What needs to be done: For each line in the data below that has the word "traced", copy that line.

(Items from a dataset)
★ ★ ★ ★

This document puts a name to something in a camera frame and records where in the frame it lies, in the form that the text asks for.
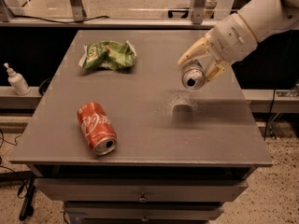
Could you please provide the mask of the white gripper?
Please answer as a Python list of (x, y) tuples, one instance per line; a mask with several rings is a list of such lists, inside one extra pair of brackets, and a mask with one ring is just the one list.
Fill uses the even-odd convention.
[(206, 37), (197, 40), (190, 46), (178, 60), (178, 66), (182, 67), (192, 60), (206, 57), (212, 58), (205, 69), (205, 83), (219, 77), (230, 63), (242, 61), (258, 46), (257, 38), (250, 30), (244, 19), (234, 13), (216, 25), (206, 33)]

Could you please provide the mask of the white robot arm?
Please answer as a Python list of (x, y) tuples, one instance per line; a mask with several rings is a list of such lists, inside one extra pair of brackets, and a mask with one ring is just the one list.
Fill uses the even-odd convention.
[(251, 0), (218, 21), (178, 60), (185, 88), (197, 90), (257, 49), (271, 35), (299, 24), (299, 0)]

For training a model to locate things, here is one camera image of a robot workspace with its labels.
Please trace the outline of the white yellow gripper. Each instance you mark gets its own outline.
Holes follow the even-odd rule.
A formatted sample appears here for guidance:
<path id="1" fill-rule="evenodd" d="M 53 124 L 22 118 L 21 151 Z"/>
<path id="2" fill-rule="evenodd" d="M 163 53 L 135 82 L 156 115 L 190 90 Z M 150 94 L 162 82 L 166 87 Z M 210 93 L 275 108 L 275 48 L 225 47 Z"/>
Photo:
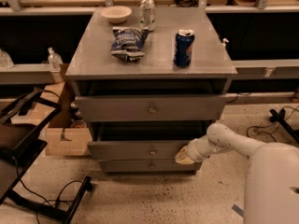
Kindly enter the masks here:
<path id="1" fill-rule="evenodd" d="M 202 162 L 207 158 L 206 154 L 207 140 L 205 138 L 193 139 L 178 152 L 175 161 L 178 164 L 189 165 Z"/>

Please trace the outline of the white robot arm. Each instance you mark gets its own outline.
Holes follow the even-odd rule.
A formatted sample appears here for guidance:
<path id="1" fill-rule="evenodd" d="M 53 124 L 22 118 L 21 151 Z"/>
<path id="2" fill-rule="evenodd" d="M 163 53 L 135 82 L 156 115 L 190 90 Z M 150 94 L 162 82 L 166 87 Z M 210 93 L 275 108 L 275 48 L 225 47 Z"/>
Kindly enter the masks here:
<path id="1" fill-rule="evenodd" d="M 221 123 L 195 138 L 176 155 L 179 164 L 193 164 L 213 154 L 234 150 L 249 160 L 243 224 L 299 224 L 299 148 L 265 143 L 239 135 Z"/>

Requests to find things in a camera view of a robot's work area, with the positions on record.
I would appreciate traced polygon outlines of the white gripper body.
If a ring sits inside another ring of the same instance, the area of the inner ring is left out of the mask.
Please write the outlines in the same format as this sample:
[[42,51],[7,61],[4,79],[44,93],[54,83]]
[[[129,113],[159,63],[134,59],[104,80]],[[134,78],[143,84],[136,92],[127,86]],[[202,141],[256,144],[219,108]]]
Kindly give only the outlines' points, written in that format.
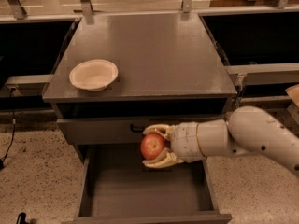
[[196,122],[180,123],[170,135],[170,149],[180,162],[200,160],[200,148],[197,140]]

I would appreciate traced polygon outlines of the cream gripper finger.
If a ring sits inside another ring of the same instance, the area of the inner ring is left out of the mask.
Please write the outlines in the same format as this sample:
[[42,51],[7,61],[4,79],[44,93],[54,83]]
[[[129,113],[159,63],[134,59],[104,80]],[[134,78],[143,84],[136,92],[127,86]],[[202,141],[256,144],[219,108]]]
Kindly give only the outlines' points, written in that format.
[[149,135],[151,133],[157,133],[165,140],[169,141],[172,132],[176,129],[175,125],[168,124],[153,124],[146,127],[143,131],[144,135]]
[[163,150],[154,160],[142,161],[142,163],[152,169],[163,169],[178,164],[178,158],[169,149]]

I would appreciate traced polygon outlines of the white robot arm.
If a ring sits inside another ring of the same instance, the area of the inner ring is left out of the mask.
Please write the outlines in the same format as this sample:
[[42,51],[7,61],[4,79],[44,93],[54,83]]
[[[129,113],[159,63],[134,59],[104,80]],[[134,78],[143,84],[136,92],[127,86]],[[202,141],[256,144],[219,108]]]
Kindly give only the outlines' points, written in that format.
[[255,106],[235,110],[227,120],[156,124],[144,135],[156,133],[169,146],[155,158],[144,161],[160,169],[207,157],[237,157],[261,154],[299,176],[299,138],[266,111]]

★ ★ ★ ★

Task solution:
I would appreciate traced polygon outlines of the white gripper body.
I would appreciate traced polygon outlines of the cream gripper finger.
I would appreciate traced polygon outlines of the white robot arm.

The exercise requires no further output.